Modelling Radiation Dose Distribution within Thorax using Monte Carlo Package Codes
Author(s) -
Sri Herwiningsih,
Andrew Fielding
Publication year - 2019
Publication title -
iop conference series. materials science and engineering
Language(s) - English
Resource type - Journals
eISSN - 1757-899X
pISSN - 1757-8981
DOI - 10.1088/1757-899x/546/3/032016
Subject(s) - monte carlo method , thorax (insect anatomy) , radiation treatment planning , nuclear medicine , radiation therapy , medical physics , data set , computer science , computed tomography , medicine , radiology , mathematics , statistics , artificial intelligence , anatomy
In radiotherapy practice, it is difficult to measure radiation dose within patient anatomy. Although it is possible to do so, the technique would cause discomfort and pain to the patient due to the insertion of the radiation detector inside the patient’s body. Monte Carlo simulation offer a non-invasive technique to estimate radiation dose distribution within the patient’s body.

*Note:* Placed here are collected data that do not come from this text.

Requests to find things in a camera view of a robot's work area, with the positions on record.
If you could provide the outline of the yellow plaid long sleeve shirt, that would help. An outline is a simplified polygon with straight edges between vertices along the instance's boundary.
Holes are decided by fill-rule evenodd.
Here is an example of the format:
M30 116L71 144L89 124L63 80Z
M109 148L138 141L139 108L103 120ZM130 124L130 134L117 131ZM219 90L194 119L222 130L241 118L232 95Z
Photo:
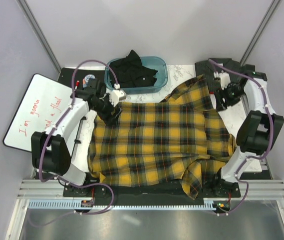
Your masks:
M144 187L179 180L195 199L237 147L213 108L203 75L178 85L159 103L119 106L116 126L99 117L94 122L87 162L101 183Z

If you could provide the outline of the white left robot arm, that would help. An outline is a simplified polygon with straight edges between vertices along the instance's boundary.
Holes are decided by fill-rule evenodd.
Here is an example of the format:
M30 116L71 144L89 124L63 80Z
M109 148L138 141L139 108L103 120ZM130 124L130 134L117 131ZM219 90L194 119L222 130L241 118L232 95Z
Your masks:
M74 87L69 106L59 119L45 131L34 132L31 136L32 165L39 173L46 172L74 185L74 191L81 197L91 193L91 183L86 173L72 163L67 142L73 130L89 111L95 111L105 125L117 124L121 114L119 103L126 99L126 93L116 84L107 93L106 85L97 79L90 80L83 89Z

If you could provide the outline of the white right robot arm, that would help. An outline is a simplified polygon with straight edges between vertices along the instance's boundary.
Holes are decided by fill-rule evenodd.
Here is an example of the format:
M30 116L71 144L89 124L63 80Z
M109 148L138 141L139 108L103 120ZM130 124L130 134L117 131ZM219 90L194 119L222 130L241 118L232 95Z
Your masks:
M213 60L210 63L222 69L222 72L214 72L214 79L220 83L220 88L214 92L216 110L220 112L234 106L242 96L246 96L249 107L236 136L237 148L210 185L212 194L222 197L229 186L240 182L251 161L262 160L268 155L283 127L284 118L276 114L271 105L265 73L254 70L239 73Z

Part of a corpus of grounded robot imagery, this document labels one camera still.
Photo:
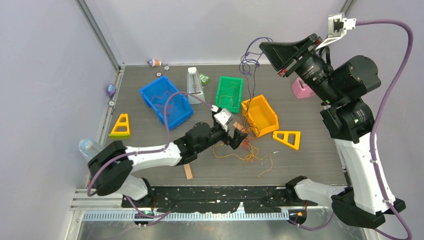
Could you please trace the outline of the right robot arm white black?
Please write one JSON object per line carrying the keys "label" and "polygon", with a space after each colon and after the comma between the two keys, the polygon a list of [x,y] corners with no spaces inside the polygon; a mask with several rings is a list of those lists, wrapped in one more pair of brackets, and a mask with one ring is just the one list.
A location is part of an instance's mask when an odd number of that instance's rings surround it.
{"label": "right robot arm white black", "polygon": [[259,48],[280,76],[297,74],[321,99],[322,121],[350,185],[330,186],[298,176],[285,184],[285,198],[291,205],[304,200],[328,207],[346,225],[376,229],[386,221],[385,215],[406,208],[392,194],[378,164],[378,152],[370,146],[375,119],[362,97],[380,87],[378,68],[363,55],[333,68],[330,57],[322,56],[320,42],[319,36],[311,34],[297,42],[262,42]]}

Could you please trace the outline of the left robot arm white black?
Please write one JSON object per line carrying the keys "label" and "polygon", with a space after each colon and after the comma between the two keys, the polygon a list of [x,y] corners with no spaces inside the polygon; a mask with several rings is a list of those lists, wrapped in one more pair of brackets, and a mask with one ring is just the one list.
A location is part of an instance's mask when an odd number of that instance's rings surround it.
{"label": "left robot arm white black", "polygon": [[169,145],[130,147],[124,146],[121,140],[113,141],[88,162],[92,176],[89,188],[95,190],[87,193],[89,196],[119,193],[141,207],[148,207],[153,202],[154,191],[146,178],[137,178],[132,175],[134,172],[189,164],[198,158],[199,153],[218,142],[235,150],[247,136],[239,129],[235,129],[231,136],[219,123],[209,126],[198,122]]}

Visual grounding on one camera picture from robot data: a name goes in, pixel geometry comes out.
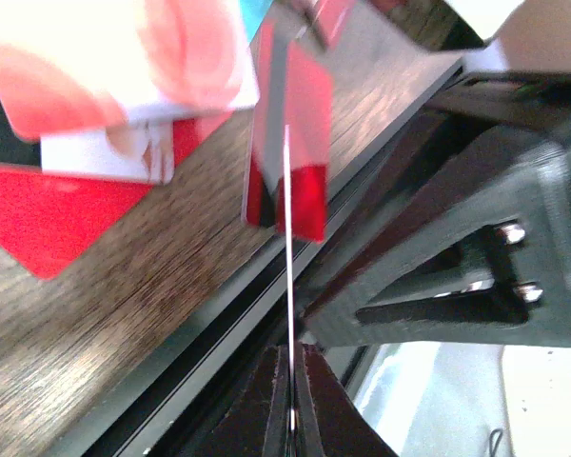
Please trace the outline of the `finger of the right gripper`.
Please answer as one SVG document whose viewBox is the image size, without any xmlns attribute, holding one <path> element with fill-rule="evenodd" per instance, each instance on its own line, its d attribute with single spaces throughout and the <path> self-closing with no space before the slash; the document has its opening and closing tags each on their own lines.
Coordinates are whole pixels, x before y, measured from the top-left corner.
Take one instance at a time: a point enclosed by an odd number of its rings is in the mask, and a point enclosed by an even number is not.
<svg viewBox="0 0 571 457">
<path fill-rule="evenodd" d="M 324 347 L 571 347 L 571 128 L 406 136 L 301 285 Z"/>
</svg>

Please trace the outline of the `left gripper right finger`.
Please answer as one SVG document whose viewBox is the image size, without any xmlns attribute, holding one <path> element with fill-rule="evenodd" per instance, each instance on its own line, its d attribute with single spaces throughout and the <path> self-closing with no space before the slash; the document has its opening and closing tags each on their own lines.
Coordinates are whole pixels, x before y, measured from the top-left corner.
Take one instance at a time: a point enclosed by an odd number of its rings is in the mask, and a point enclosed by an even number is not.
<svg viewBox="0 0 571 457">
<path fill-rule="evenodd" d="M 295 345 L 298 456 L 394 456 L 354 407 L 323 354 Z"/>
</svg>

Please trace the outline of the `beige leather card holder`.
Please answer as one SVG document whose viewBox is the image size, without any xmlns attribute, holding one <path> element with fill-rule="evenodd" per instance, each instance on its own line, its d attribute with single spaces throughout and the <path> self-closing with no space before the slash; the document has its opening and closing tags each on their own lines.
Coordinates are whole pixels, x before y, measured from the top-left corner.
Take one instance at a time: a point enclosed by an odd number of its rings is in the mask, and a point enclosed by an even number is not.
<svg viewBox="0 0 571 457">
<path fill-rule="evenodd" d="M 288 376 L 289 376 L 289 429 L 294 435 L 297 429 L 296 387 L 295 387 L 295 307 L 293 287 L 293 240 L 291 209 L 291 164 L 289 145 L 289 125 L 284 131 L 284 213 L 285 213 L 285 261 L 287 296 L 287 340 L 288 340 Z"/>
</svg>

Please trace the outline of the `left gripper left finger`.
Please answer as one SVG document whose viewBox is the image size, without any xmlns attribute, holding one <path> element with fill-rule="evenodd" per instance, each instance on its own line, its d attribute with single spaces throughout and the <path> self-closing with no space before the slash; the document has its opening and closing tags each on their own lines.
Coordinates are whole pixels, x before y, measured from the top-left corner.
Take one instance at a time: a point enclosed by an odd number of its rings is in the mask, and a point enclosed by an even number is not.
<svg viewBox="0 0 571 457">
<path fill-rule="evenodd" d="M 287 347 L 267 348 L 225 417 L 181 456 L 285 456 L 289 438 Z"/>
</svg>

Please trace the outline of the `red card black stripe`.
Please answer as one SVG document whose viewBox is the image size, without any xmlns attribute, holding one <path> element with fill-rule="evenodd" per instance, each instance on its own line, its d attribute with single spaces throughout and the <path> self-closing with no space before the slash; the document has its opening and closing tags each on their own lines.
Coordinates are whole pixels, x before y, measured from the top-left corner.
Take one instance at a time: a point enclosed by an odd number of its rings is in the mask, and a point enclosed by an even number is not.
<svg viewBox="0 0 571 457">
<path fill-rule="evenodd" d="M 285 230 L 284 131 L 289 125 L 292 235 L 321 243 L 327 218 L 332 105 L 329 72 L 265 22 L 256 60 L 260 99 L 254 108 L 243 220 Z"/>
</svg>

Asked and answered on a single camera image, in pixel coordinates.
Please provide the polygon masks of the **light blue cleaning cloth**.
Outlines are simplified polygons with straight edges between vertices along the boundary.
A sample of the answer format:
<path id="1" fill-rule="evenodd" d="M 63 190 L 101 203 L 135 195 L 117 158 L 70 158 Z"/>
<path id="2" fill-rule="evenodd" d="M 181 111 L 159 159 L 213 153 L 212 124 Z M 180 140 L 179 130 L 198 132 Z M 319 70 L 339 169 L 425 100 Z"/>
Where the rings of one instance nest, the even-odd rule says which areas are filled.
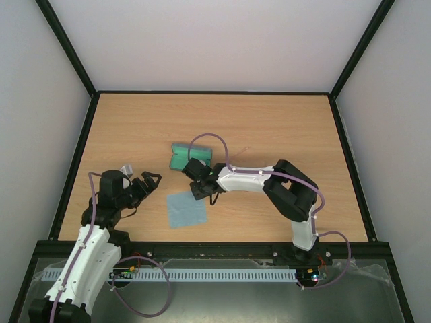
<path id="1" fill-rule="evenodd" d="M 168 222 L 172 229 L 207 223 L 203 200 L 196 200 L 191 192 L 169 194 L 166 197 Z"/>

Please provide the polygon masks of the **grey glasses case green lining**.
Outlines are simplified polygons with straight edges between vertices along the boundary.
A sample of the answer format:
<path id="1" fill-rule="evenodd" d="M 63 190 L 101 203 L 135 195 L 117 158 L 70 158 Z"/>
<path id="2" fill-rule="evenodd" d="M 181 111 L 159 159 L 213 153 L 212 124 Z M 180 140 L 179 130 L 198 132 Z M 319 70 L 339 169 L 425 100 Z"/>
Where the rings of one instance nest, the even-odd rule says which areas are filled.
<path id="1" fill-rule="evenodd" d="M 182 171 L 190 158 L 198 159 L 207 166 L 211 164 L 213 155 L 211 148 L 184 143 L 173 143 L 171 148 L 172 158 L 169 165 L 171 170 Z"/>

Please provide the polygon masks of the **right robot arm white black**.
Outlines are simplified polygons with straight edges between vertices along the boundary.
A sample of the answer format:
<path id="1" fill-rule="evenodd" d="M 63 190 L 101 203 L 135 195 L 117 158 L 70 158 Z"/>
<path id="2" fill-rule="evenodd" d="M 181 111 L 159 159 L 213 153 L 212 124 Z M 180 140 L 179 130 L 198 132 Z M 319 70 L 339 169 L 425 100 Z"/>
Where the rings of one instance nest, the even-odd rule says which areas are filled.
<path id="1" fill-rule="evenodd" d="M 196 200 L 210 199 L 227 192 L 263 193 L 274 207 L 292 224 L 292 254 L 303 264 L 317 256 L 318 237 L 315 229 L 318 186 L 296 166 L 281 159 L 274 166 L 242 168 L 227 163 L 210 167 L 196 158 L 190 159 L 182 173 L 190 180 Z"/>

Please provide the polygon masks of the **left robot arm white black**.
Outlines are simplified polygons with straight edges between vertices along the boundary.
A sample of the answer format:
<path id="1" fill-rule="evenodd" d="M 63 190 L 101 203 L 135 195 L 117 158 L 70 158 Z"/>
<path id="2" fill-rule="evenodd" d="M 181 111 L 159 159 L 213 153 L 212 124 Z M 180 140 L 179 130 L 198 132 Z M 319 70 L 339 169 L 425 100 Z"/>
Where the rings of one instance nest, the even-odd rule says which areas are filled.
<path id="1" fill-rule="evenodd" d="M 157 187 L 161 175 L 127 167 L 99 174 L 83 212 L 77 241 L 53 286 L 28 310 L 31 322 L 90 322 L 94 303 L 110 271 L 130 252 L 130 236 L 115 227 L 125 209 L 137 209 Z"/>

This paper presents a work on modelling the radiation dose distribution within the thorax region in lung cancer treatment cases. EGSnrc/DOSXYZnrc Monte Carlo codes were employed in this study. Patient anatomy was modelled by converting the images data obtained from Computed Tomography (CT) scan to EGSPHANT files. Three CT images set from three lung cancer patients were used in this study. The simulated data were compared with the treatment planning data by using a gamma analysis with selection criteria of 3% dose difference and 3 mm distance-to-agreement. The results show that a good agreement was obtained between the simulated data and the treatment planning data which is indicated by the gamma analysis results of > 95%.